TASK DIRECTIONS
In the records below, find the line that contains "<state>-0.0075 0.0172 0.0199" and the line that contains "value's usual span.". Set down exactly those lines and every line between them, and nothing more.

····················

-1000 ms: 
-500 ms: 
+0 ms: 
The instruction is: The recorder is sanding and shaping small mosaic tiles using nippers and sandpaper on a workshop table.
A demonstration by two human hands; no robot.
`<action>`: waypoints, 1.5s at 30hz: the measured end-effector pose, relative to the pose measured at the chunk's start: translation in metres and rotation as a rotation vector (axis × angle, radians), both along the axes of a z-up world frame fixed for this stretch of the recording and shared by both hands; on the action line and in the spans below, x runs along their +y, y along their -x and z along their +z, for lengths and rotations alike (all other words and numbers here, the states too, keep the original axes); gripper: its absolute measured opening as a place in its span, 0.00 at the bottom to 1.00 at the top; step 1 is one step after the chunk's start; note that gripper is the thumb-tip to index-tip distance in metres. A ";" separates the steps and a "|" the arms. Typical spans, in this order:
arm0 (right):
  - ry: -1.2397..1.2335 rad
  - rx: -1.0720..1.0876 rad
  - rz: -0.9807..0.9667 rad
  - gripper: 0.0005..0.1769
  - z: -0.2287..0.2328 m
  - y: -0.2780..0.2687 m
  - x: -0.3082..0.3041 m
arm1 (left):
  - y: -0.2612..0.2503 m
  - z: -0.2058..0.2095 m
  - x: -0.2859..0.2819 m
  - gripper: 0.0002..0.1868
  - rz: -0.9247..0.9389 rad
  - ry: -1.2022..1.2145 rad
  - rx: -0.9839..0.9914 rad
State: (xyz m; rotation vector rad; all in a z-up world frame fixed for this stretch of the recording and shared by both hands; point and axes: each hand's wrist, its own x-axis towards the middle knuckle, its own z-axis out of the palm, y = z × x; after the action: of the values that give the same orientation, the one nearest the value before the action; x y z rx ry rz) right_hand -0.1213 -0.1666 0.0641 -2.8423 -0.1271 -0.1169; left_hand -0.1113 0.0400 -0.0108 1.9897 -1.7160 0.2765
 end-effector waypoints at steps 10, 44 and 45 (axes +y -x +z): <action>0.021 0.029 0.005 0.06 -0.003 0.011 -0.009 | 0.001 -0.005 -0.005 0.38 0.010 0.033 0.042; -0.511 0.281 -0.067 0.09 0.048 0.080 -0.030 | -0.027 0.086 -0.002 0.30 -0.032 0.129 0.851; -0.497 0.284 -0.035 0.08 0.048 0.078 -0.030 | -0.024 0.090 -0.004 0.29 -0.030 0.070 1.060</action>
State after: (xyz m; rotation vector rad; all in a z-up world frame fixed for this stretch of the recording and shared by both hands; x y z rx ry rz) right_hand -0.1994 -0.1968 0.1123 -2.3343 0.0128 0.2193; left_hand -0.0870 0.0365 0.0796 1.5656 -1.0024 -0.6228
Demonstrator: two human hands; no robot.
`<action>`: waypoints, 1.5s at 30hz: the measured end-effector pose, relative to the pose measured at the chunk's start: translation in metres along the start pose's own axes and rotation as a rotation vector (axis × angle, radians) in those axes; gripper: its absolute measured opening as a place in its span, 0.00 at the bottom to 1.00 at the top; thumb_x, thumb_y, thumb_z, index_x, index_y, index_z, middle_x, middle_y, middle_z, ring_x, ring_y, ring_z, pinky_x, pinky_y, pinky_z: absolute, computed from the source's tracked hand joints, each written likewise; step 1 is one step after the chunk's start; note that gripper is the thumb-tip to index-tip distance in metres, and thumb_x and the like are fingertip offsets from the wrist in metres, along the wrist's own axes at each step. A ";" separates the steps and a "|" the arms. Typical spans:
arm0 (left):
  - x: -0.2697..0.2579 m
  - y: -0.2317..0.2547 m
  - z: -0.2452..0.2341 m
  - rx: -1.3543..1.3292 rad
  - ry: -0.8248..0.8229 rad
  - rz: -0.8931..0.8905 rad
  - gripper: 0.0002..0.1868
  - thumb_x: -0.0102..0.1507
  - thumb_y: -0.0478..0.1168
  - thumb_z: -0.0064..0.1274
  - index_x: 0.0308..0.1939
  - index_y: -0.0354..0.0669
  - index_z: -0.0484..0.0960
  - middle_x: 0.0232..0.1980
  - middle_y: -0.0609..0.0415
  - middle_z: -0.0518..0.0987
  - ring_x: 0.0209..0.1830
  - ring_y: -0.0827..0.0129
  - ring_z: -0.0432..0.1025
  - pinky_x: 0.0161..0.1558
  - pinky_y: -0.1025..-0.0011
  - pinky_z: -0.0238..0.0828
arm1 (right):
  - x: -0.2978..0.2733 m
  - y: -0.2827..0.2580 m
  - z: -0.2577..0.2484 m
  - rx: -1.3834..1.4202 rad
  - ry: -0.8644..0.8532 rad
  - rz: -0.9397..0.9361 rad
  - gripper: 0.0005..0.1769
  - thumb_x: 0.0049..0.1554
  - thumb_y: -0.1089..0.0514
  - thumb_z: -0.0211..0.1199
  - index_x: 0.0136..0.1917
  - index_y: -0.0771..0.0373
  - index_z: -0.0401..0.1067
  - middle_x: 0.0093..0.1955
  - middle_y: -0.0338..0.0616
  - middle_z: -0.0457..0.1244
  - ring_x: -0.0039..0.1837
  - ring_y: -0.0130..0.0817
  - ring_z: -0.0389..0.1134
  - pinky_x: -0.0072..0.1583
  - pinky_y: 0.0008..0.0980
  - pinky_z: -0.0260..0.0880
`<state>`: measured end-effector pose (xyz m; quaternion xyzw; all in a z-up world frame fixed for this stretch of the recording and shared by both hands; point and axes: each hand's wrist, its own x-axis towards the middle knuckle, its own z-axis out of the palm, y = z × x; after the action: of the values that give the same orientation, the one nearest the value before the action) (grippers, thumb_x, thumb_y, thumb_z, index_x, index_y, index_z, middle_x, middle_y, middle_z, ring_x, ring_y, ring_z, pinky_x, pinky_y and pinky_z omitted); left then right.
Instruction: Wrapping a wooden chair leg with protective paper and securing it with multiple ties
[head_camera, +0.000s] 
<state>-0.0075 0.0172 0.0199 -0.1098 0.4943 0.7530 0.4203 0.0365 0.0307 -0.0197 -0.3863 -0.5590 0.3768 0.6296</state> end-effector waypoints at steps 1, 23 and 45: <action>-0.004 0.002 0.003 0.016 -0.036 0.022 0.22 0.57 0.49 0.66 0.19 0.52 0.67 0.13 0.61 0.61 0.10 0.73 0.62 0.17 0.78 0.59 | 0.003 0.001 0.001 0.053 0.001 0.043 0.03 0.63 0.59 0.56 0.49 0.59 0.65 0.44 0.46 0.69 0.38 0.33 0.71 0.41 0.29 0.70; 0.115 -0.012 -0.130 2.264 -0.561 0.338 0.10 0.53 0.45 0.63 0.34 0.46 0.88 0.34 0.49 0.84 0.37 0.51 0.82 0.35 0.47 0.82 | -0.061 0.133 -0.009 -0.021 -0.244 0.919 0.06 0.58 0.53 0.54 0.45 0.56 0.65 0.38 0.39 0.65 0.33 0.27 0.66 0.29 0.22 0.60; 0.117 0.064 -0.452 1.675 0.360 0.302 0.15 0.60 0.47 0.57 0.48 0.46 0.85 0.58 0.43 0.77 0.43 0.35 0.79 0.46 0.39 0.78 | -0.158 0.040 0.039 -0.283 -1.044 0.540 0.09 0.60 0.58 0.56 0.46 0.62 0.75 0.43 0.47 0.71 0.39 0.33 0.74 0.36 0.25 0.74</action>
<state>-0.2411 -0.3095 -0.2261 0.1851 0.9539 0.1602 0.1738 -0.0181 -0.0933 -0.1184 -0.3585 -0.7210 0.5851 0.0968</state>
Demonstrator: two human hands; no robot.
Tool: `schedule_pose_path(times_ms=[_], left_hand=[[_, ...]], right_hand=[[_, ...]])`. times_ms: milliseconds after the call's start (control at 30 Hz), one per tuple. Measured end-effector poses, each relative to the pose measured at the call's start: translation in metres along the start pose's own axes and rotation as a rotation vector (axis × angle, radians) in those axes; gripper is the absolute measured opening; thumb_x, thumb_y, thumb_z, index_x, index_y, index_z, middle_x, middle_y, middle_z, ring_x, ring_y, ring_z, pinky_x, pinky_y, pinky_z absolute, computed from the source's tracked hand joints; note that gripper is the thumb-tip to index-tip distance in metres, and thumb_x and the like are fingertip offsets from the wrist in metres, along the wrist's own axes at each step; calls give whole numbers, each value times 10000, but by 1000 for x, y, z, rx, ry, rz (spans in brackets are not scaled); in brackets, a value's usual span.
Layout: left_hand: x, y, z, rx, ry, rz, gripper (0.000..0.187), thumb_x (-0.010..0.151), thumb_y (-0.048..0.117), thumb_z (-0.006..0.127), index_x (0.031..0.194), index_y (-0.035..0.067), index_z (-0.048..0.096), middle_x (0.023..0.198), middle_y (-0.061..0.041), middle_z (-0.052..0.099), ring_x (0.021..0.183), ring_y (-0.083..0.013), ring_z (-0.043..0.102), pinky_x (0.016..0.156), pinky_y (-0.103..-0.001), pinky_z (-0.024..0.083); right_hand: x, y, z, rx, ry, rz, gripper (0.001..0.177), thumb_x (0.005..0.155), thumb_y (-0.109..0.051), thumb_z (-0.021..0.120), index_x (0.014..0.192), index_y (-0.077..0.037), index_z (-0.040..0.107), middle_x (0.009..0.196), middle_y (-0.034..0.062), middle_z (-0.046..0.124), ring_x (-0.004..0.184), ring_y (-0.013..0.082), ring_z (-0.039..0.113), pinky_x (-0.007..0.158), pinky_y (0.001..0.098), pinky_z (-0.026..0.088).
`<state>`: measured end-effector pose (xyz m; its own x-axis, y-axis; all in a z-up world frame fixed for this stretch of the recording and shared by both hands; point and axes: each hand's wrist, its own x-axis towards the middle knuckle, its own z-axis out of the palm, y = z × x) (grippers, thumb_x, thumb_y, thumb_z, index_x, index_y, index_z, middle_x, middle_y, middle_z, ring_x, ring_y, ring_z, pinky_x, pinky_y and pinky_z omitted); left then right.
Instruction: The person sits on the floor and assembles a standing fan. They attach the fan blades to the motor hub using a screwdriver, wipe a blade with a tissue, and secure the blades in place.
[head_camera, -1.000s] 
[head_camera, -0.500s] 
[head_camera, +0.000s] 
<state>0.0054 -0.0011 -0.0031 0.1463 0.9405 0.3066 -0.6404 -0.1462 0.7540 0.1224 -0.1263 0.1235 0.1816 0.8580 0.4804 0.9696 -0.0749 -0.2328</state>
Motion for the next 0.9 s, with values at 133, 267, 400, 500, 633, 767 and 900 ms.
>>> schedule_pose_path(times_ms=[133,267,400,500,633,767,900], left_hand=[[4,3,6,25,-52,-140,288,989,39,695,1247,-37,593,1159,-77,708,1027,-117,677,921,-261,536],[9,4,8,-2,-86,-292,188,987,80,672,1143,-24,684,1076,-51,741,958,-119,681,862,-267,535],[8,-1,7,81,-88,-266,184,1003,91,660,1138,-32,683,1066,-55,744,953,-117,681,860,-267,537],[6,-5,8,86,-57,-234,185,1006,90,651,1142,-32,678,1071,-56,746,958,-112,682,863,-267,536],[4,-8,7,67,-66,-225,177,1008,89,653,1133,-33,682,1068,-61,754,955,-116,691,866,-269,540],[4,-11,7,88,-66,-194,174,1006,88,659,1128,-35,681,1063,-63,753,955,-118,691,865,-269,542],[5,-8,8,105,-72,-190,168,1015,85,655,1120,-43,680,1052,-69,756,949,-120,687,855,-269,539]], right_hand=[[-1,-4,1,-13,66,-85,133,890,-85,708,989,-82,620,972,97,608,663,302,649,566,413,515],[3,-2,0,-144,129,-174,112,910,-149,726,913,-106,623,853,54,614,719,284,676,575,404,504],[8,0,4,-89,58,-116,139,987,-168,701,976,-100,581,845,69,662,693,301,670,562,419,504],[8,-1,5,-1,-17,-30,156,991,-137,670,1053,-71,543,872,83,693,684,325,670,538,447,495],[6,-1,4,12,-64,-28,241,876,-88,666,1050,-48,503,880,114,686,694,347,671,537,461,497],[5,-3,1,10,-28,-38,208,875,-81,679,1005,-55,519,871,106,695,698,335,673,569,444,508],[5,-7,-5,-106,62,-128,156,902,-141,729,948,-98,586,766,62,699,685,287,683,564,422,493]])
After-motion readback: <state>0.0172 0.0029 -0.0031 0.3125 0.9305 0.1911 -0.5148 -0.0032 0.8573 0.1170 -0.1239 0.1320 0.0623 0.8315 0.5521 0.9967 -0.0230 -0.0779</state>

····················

WORKED SOLUTION
<state>-0.0075 0.0172 0.0199 -0.1098 0.4943 0.7530 0.4203 0.0365 0.0307 -0.0197 -0.3863 -0.5590 0.3768 0.6296</state> end-effector waypoints at steps 1, 23 and 45: <action>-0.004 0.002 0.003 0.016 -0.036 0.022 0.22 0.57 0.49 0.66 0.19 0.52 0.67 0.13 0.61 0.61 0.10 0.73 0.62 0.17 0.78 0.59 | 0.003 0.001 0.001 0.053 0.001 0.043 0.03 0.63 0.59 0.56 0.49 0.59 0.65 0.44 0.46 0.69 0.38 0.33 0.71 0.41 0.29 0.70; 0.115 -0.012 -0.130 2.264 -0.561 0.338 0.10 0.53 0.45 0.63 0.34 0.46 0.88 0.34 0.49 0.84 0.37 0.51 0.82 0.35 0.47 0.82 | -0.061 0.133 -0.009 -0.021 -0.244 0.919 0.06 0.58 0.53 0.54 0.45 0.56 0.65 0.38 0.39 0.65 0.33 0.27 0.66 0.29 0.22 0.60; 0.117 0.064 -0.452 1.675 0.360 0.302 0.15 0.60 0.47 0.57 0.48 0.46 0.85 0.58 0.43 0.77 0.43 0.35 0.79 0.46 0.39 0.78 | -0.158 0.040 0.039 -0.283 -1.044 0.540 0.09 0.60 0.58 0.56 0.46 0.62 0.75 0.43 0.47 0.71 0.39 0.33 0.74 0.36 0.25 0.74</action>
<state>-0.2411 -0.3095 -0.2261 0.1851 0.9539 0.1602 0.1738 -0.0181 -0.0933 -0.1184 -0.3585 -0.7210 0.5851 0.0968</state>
Demonstrator: two human hands; no robot.
Tool: `schedule_pose_path(times_ms=[_], left_hand=[[_, ...]], right_hand=[[_, ...]])`. times_ms: milliseconds after the call's start (control at 30 Hz), one per tuple. Measured end-effector poses, each relative to the pose measured at the call's start: translation in metres along the start pose's own axes and rotation as a rotation vector (axis × angle, radians) in those axes; gripper is the absolute measured opening; thumb_x, thumb_y, thumb_z, index_x, index_y, index_z, middle_x, middle_y, middle_z, ring_x, ring_y, ring_z, pinky_x, pinky_y, pinky_z absolute, computed from the source's tracked hand joints; note that gripper is the thumb-tip to index-tip distance in metres, and thumb_x and the like are fingertip offsets from the wrist in metres, along the wrist's own axes at each step; calls give whole numbers, each value times 10000, but by 1000 for x, y, z, rx, ry, rz (spans in brackets are not scaled); in brackets, a value's usual span.

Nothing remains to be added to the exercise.